I stood on a hill and
laughed out loud.
I had crossed the Narmada
by boat from Jalsindhi and climbed the headland on
the opposite bank from where I could see, ranged
across the crowns of low, bald hills, the tribal
hamlets of Sikka, Surung, Neemgavan and Domkhedi. I
could see their airy, fragile, homes. I could see
their fields and the forests behind them. I could
see little children with littler goats scuttling
across the landscape like motorised peanuts. I knew
I was looking at a civilisation older than
Hinduism, slated - sanctioned (by the highest court
in the land) -- to be drowned this monsoon when the
waters of the Sardar Sarovar reservoir will rise to
submerge it.
Why did I laugh?
Because I suddenly
remembered the tender concern with which the
Supreme Court judges in Delhi (before vacating the
legal stay on further construction of the Sardar
Sarovar Dam) had enquired whether tribal children
in the resettlement colonies would have children's
parks to play in. The lawyers representing the
Government had hastened to assure them that indeed
they would, and, what's more, that there were
seesaws and slides and swings in every park. I
looked up at the endless sky and down at the river
rushing past and for a brief, brief moment the
absurdity of it all reversed my rage and I laughed.
I meant no disrespect.
* * *
My first tentative
questions revealed that few people know what is
really going on in the Narmada Valley. Those who
know, know a lot. Most know nothing at all. And
yet, almost everyone has a passionate opinion.

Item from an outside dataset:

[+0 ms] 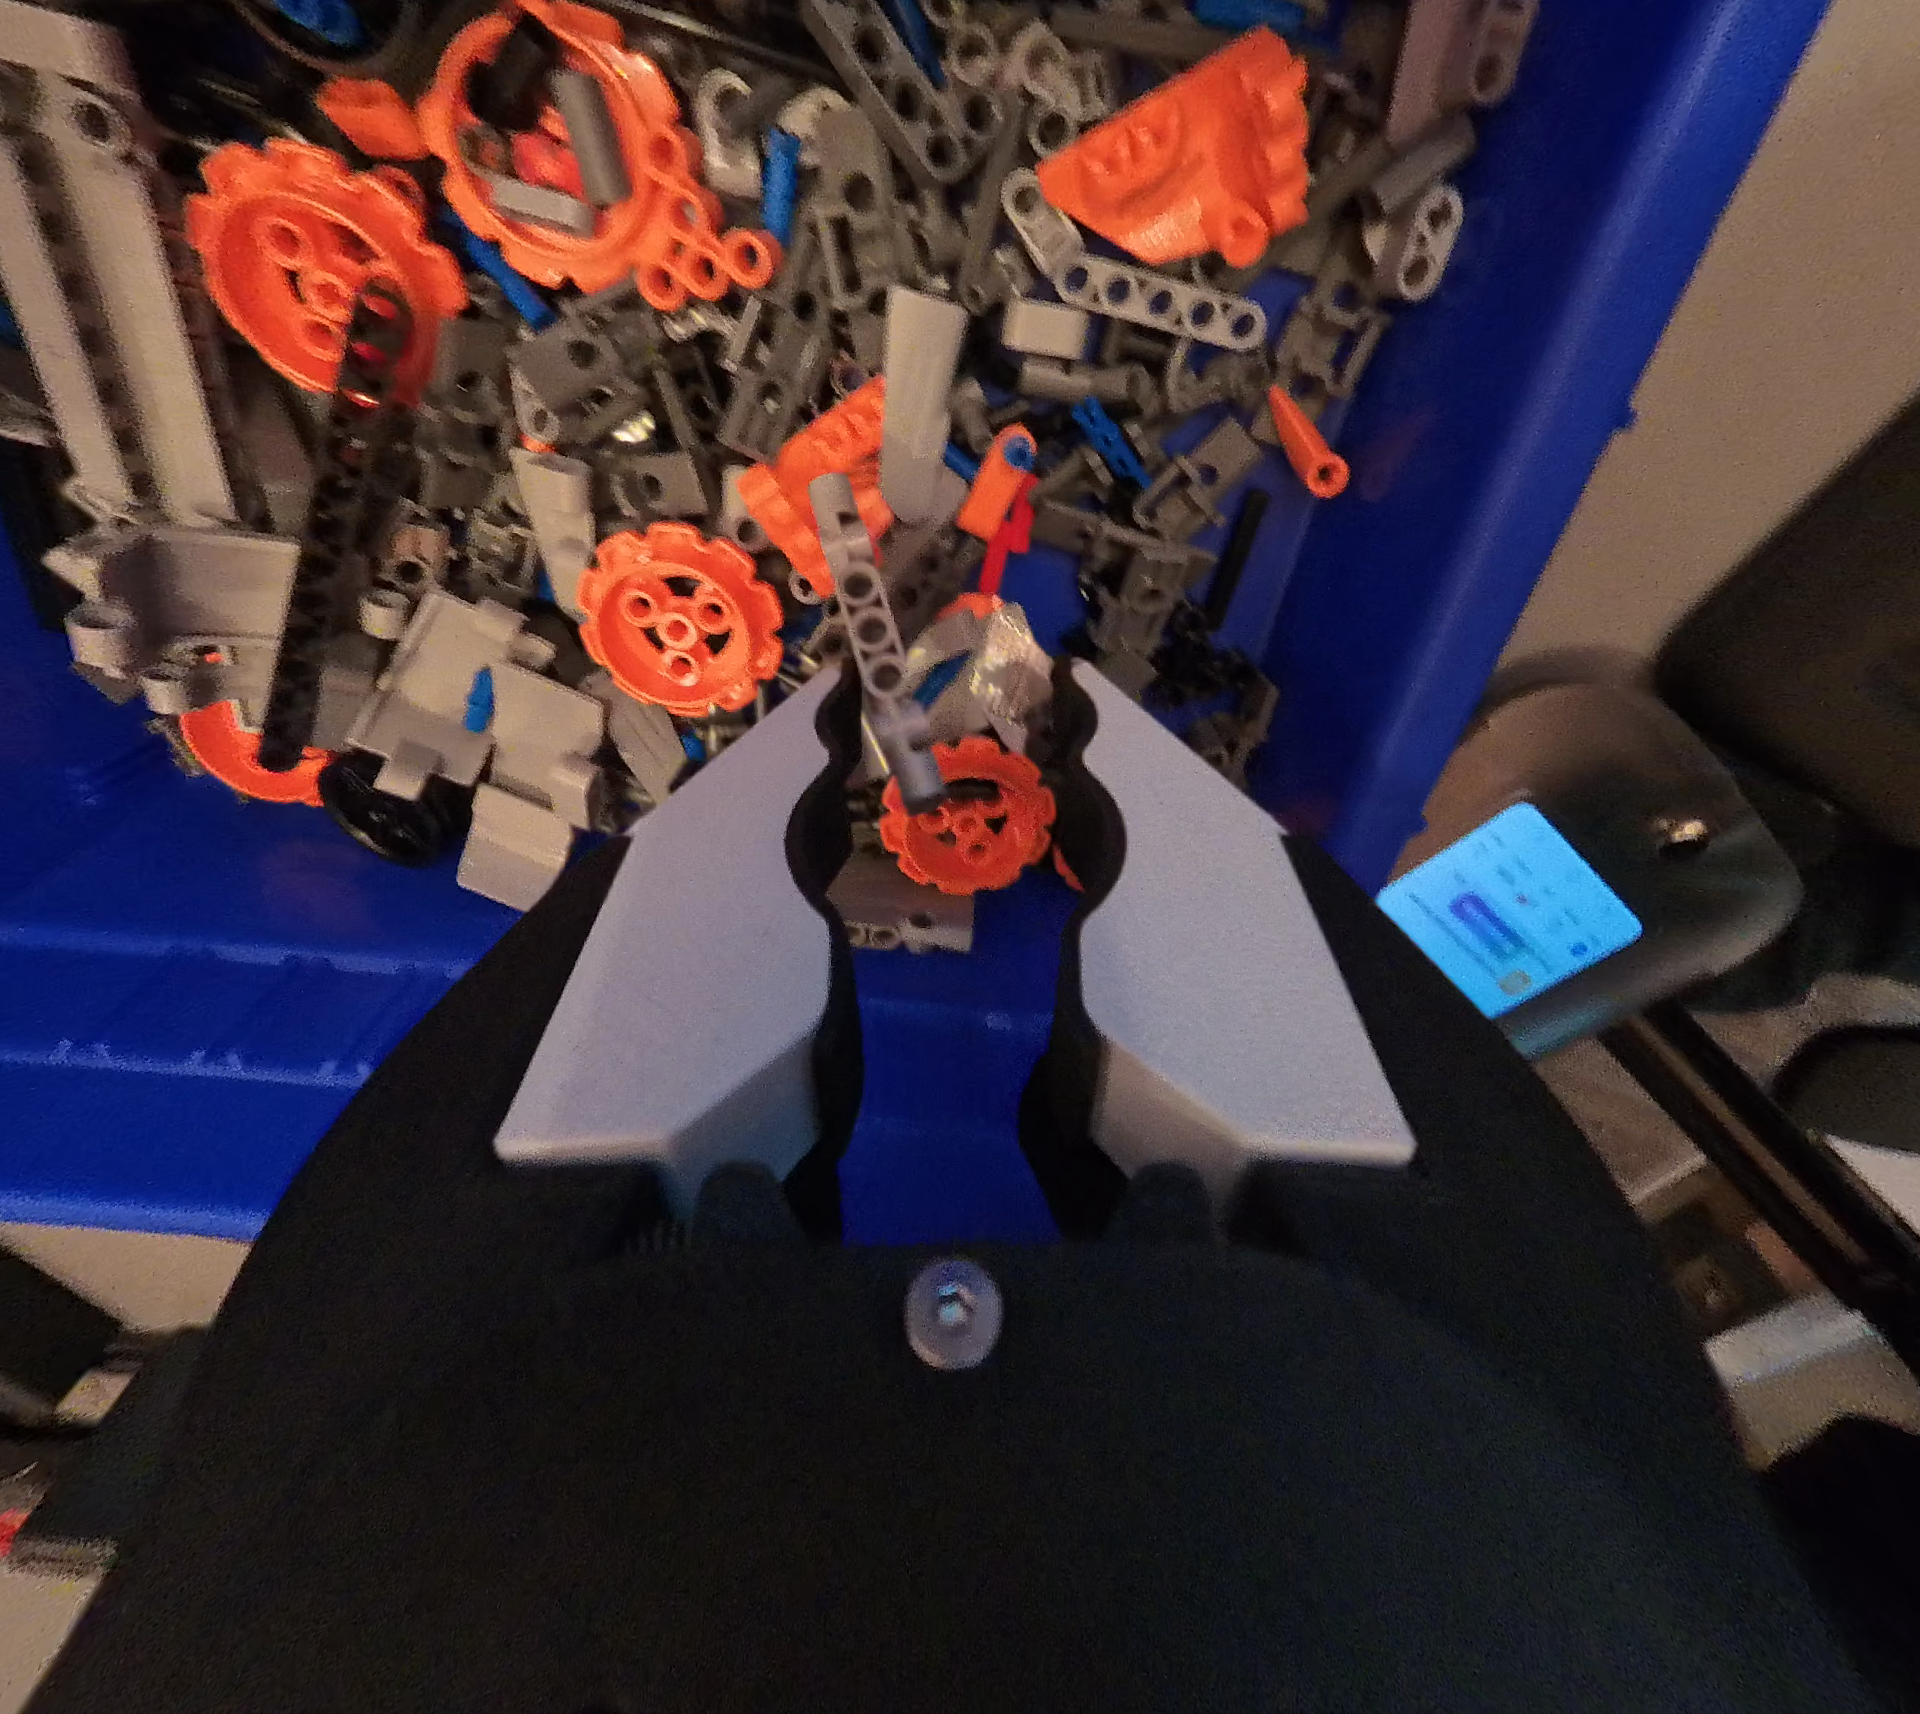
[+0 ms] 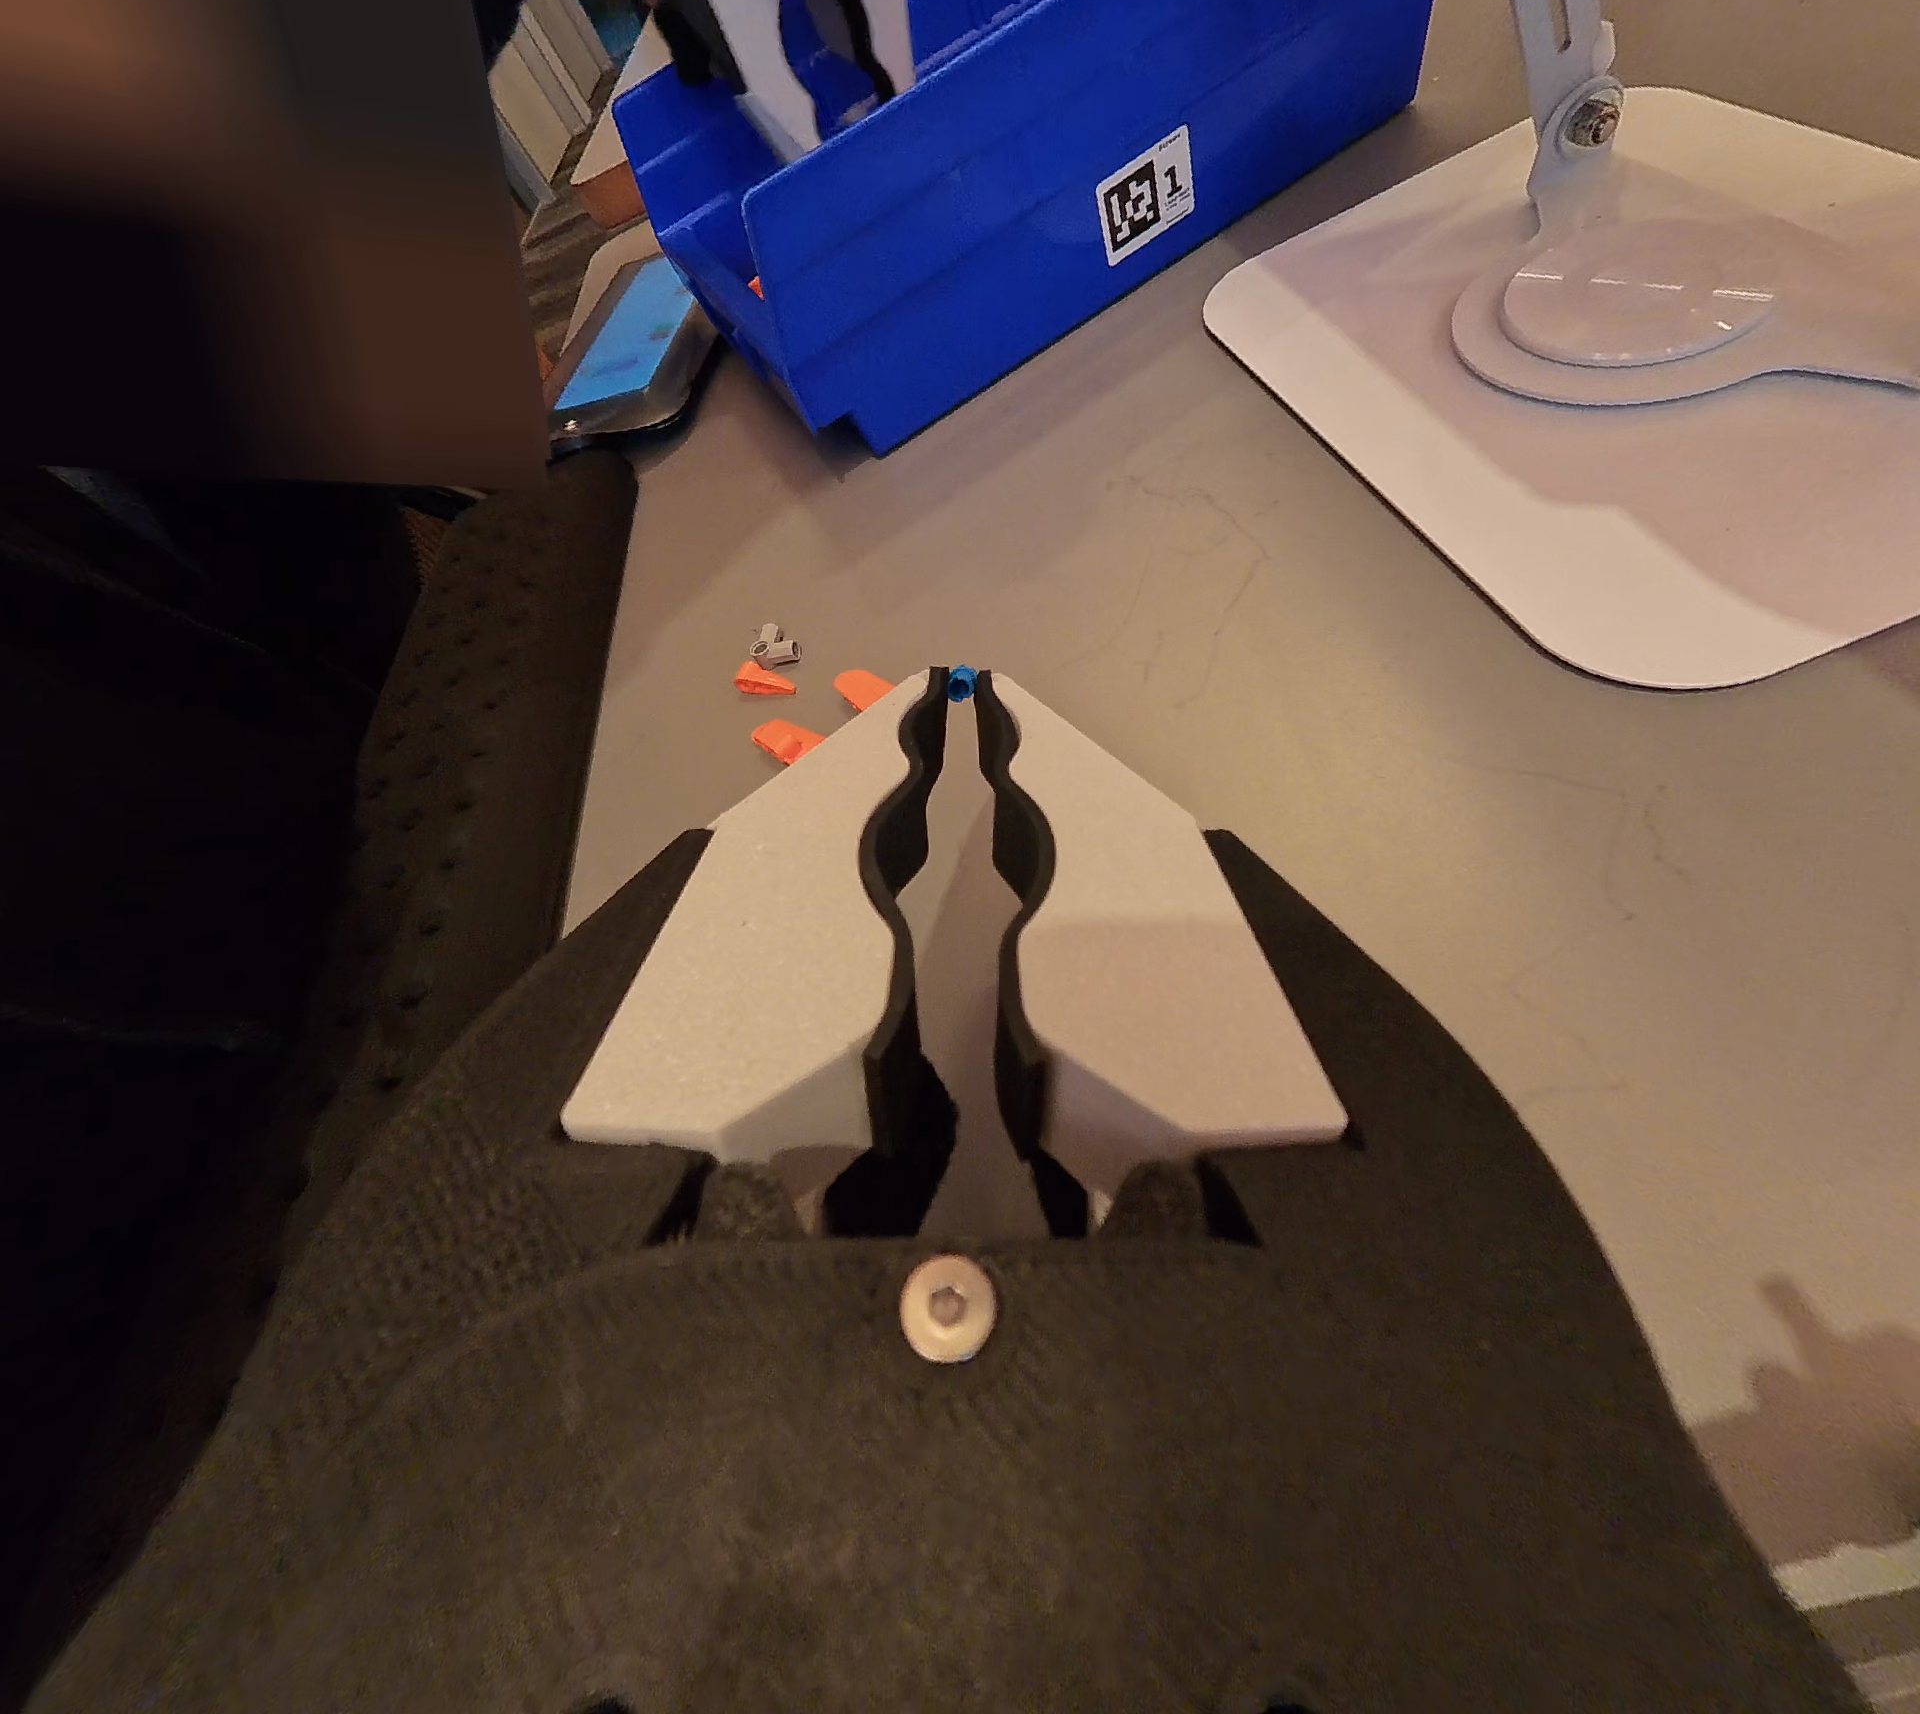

Nobody's neutral. I realised very quickly that I
was straying into mined territory.
In India over the last ten
years the fight against the Sardar Sarovar Dam has
come to represent far more than the fight for one
river. This has been its strength as well as its
weakness. Some years ago, it became a debate that
captured the popular imagination. That's what
raised the stakes and changed the complexion of the
battle. From being a fight over the fate of a river
valley it began to raise doubts about an entire
political system. What is at issue now is the very
nature of our democracy. Who owns this land? Who
owns its rivers? Its forests? Its fish? These are
huge questions. They are being taken hugely
seriously by the State. They are being answered in
one voice by every institution at its command --
the army, the police, the bureaucracy, the courts.
And not just answered, but answered unambiguously,
in bitter, brutal ways.
For the people of the
valley, the fact that the stakes were raised to
this degree has meant that their most effective
weapon -- specific facts about specific issues in
this specific valley - has been blunted by the
debate on the big issues. The basic premise of the
argument has been inflated until it has burst into
bits that have, over time, bobbed away.
Occasionally a disconnected piece of the puzzle
floats by - an emotionally charged account of the
Government's callous treatment of displaced people;
an outburst at how the Narmada Bachao Andolan
(NBA), 'a handful of activists', is holding the
nation to ransom; a legal correspondent reporting
on the progress of the NBA's writ petition in the
Supreme Court.
Though there has been a
fair amount of writing on the subject, most of it
is for a 'special interest' readership. News
reports tend to be about isolated aspects of the
project. Government documents are classified as
'Secret'. I think it's fair to say that public
perception of the issue is pretty crude and is
divided crudely, into two categories:
On the one hand, it is seen
as a war between modern, rational, progressive
forces of 'Development' versus a sort of
neo-Luddite impulse -- an irrational, emotional
'Anti-Development' resistance, fuelled by an
arcadian, pre-industrial dream.
On the other, as a Nehru vs
Gandhi contest. This lifts the whole sorry business
out of the bog of deceit, lies, false promises and
increasingly successful propaganda (which is what
it's really about) and confers on it a false
legitimacy. It makes out that both sides have the
Greater Good of the Nation in mind -- but merely
disagree about the means by which to achieve it.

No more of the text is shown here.